L'ENNEMI
Ma jeunesse ne fut qu'un ténébreux orage,
Traversé çà et là par de brillants soleils;
Le tonnerre et la pluie ont fait un tel ravage,
Qu'il reste en mon jardin bien peu de fruits vermeils.
Voilà que j'ai touché l'automne des idées,
Et qu'il faut employer la pelle et les râteaux
Pour rassembler à neuf les terres inondées,
Où l'eau creuse des trous grands comme des tombeaux.
Et qui sait si les fleurs nouvelles que je rêve
Trouveront dans ce sol lavé comme une grève
Le mystique aliment qui ferait leur vigueur?
O douleur! ô douleur! Le Temps mange la vie,
Et l'obscur Ennemi qui nous ronge le cœur
Du sang que nous perdons croît et se fortifie!
Charles Baudelaire, pour son œuvre Les fleurs du mal est condamné le 20 août 1857 à 300 francs d'amende et à la suppression de six pièces. Le procès a été révisé par la chambre criminelle de la Cour de Cassation de Paris le 30 mai 1949. Les Fleurs du Mal sont alors réhabilitées. Un siècle d'interdit, et il faut que ce soit une cour criminelle qui statue sur une œuvre pour lui rendre vie et vision.

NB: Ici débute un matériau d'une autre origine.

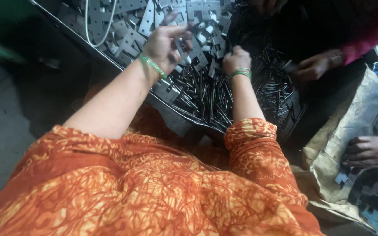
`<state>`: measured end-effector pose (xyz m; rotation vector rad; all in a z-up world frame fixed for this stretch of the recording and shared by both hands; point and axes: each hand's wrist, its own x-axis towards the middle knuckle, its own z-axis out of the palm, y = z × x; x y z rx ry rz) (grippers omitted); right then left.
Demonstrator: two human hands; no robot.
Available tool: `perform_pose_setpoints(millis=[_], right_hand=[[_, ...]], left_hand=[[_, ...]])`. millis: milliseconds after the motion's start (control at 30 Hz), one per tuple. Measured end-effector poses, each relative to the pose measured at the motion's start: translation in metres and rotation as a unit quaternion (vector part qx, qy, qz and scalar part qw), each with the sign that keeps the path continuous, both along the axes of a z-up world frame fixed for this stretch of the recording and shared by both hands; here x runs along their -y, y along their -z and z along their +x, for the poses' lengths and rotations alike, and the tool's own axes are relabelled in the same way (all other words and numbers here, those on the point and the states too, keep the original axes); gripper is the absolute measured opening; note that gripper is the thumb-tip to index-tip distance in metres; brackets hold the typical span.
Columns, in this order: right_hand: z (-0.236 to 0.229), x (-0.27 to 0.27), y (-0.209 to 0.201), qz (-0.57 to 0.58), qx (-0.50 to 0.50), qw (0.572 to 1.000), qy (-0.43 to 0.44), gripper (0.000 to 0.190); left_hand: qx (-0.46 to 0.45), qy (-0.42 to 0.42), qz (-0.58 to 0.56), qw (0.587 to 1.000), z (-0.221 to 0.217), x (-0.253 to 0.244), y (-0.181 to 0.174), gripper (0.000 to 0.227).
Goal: The person sorts small metal parts from a mixed bin, separating flat L-shaped brackets from long pins by hand. The person repeatedly picks up handfuls of parts, inspects them, and places the sorted pieces into separate piles within the same bin.
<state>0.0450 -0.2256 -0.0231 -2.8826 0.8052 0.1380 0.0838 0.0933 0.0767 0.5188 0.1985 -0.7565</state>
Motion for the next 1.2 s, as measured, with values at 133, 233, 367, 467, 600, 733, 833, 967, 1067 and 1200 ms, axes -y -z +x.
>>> perform_pose_setpoints(millis=[133,233,367,467,600,733,833,967,1067,1200], right_hand=[[-0.026,0.03,-0.024,-0.009,0.218,0.974,-0.06,0.023],[-0.074,0.044,-0.057,0.124,0.34,0.928,-0.084,0.021],[-0.157,0.04,-0.114,0.432,0.325,0.837,0.088,0.014],[-0.202,0.03,-0.144,0.551,0.373,0.727,0.173,0.015],[-0.242,0.033,-0.157,0.622,0.397,0.611,0.286,0.01],[-0.264,0.034,-0.135,0.671,0.393,0.533,0.334,0.014],[-0.269,0.023,-0.112,0.701,0.375,0.534,0.289,0.02],[-0.272,0.007,-0.098,0.694,0.34,0.571,0.278,0.026],[-0.27,0.001,-0.1,0.705,0.352,0.558,0.259,0.027],[-0.284,0.006,-0.114,0.685,0.368,0.565,0.276,0.028]], left_hand=[[0.241,0.21,0.303,0.898,-0.001,0.048,0.023,0.065],[0.511,0.301,0.597,0.541,-0.021,0.061,0.061,0.042],[0.552,0.391,0.637,0.37,-0.034,0.089,0.086,0.025],[0.587,0.354,0.65,0.328,-0.037,0.102,0.096,0.026],[0.593,0.257,0.693,0.318,-0.046,0.113,0.118,0.025],[0.599,0.218,0.694,0.335,-0.06,0.115,0.139,0.029],[0.586,0.276,0.681,0.341,-0.064,0.114,0.136,0.039],[0.604,0.335,0.651,0.315,-0.069,0.112,0.118,0.037],[0.66,0.361,0.614,0.239,-0.071,0.104,0.105,0.033],[0.726,0.371,0.563,0.141,-0.069,0.093,0.097,0.026]])
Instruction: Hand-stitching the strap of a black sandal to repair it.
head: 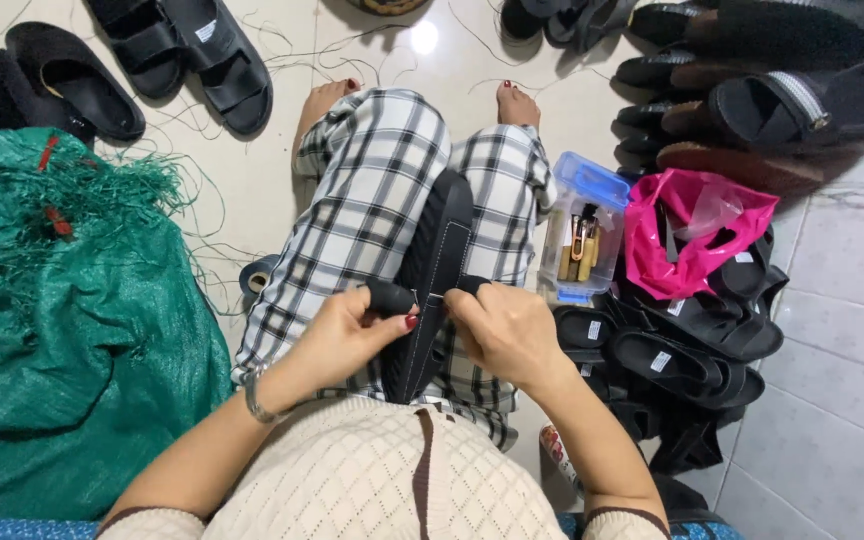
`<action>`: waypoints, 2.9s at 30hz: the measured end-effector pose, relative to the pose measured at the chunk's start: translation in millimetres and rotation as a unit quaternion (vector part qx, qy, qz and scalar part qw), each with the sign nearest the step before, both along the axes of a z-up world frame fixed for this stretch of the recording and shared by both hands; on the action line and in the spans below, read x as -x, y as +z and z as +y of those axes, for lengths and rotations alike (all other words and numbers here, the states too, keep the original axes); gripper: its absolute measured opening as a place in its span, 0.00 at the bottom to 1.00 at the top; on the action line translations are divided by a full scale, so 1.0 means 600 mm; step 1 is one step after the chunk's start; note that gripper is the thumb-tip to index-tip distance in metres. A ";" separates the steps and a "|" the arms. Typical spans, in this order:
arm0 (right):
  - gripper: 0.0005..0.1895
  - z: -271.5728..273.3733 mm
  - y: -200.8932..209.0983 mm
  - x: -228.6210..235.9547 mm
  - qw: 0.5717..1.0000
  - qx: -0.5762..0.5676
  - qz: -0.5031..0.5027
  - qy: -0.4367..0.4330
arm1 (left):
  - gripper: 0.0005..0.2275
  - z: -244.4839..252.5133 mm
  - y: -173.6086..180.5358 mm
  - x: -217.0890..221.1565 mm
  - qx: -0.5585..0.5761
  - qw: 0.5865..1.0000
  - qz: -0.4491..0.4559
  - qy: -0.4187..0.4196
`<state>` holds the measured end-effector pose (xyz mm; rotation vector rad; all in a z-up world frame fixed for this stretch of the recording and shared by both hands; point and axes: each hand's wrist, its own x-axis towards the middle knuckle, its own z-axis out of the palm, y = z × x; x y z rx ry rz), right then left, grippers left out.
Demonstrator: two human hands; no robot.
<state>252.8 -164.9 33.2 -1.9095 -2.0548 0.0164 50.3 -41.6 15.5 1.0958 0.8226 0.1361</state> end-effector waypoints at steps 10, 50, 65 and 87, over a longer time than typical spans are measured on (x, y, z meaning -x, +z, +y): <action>0.29 -0.051 0.143 -0.029 0.968 0.198 0.120 -0.098 | 0.38 0.017 0.043 -0.003 -0.141 0.980 0.119 -0.081; 0.27 -0.129 0.042 -0.156 0.901 -0.162 -0.072 -0.397 | 0.13 0.184 -0.036 0.200 -0.653 0.608 0.434 -0.127; 0.10 0.004 -0.033 0.015 0.555 -0.017 0.831 -0.024 | 0.13 0.041 0.022 0.019 -0.018 0.968 -0.232 -0.092; 0.27 -0.019 0.040 -0.038 0.984 0.144 0.102 -0.021 | 0.16 0.200 -0.021 0.118 -0.665 0.578 0.433 -0.191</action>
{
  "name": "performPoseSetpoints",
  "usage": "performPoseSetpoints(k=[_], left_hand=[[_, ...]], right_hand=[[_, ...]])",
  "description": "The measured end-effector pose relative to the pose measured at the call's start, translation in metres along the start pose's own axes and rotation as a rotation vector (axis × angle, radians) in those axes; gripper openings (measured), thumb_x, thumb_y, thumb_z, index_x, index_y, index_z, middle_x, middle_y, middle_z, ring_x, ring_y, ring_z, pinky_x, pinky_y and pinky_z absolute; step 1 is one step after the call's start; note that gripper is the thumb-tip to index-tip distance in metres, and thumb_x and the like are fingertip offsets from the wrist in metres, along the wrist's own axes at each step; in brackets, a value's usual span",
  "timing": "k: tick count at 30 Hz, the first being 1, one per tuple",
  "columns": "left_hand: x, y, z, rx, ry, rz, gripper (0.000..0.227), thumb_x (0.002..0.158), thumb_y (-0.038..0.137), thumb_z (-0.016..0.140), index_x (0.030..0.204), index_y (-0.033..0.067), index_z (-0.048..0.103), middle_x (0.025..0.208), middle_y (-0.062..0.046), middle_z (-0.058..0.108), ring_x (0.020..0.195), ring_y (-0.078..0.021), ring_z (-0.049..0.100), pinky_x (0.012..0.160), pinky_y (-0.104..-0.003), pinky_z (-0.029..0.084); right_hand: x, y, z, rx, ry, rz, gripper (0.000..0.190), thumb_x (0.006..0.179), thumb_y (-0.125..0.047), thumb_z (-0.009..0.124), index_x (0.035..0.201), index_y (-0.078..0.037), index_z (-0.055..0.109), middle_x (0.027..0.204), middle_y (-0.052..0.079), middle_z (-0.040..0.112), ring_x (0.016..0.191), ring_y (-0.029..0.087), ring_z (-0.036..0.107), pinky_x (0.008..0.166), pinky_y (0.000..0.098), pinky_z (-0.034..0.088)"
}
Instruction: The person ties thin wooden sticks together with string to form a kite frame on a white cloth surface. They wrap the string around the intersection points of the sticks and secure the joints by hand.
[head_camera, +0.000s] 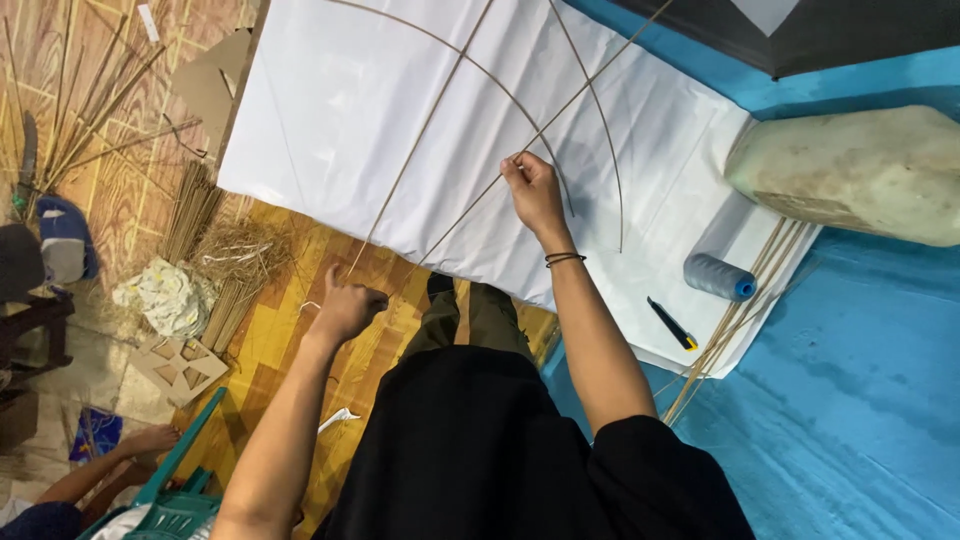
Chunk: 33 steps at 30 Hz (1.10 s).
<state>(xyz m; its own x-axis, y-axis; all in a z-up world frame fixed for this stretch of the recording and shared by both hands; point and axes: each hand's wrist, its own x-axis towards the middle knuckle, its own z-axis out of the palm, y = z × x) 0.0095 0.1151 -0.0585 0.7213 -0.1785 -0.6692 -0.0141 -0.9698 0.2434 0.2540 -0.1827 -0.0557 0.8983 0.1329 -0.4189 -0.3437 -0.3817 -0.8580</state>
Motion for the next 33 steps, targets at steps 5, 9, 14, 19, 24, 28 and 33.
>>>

On oublie trop vite qu'une dictature s'exerce d'abord à la censure, et que toute censure procède de micro-fascismes. Les sociétés modernes ont dilué l'ancien pouvoir monarchique en une perpétuelle et constante surveillance de toute forme d'expression, et ce contrôle systématique vise non pas au seul maintien de l'ordre public, mais aussi à rétrécir le champ de vision. Combien d'œuvres aujourd'hui ne sont plus disponibles, progressivement écartées des programmes scolaires, afin que ne demeure qu'une littérature épurée, vidée de son sel, comme une mer exsangue d'océan, épuisée de son espace vibratoire. La culture est immédiatement assimilée à une « prise de tête », quand elle n'a jamais eu d'autre but que de libérer l'être de ses esclavages quotidiens. C'est en cela que les sociétés du pire ont gagné, elles ont détourné peu à peu des générations entières du plaisir d'apprendre en lui substituant une pseudo culture de l'immédiateté. Un savoir immédiatement assimilable et utilisable, un savoir de machine et non de réflexion, de confrontation.
La poésie de Baudelaire est pure confrontation, confrontation à un monde visionnaire et pourtant toujours aussi moderne. Parce que la modernité c'est « être dans le coup », dans le vent, découvrez ou redécouvrez le souffle de cette poésie qui n'a rien perdu de sa force et de ses guerres. Guerres contre la sottise toujours aussi active.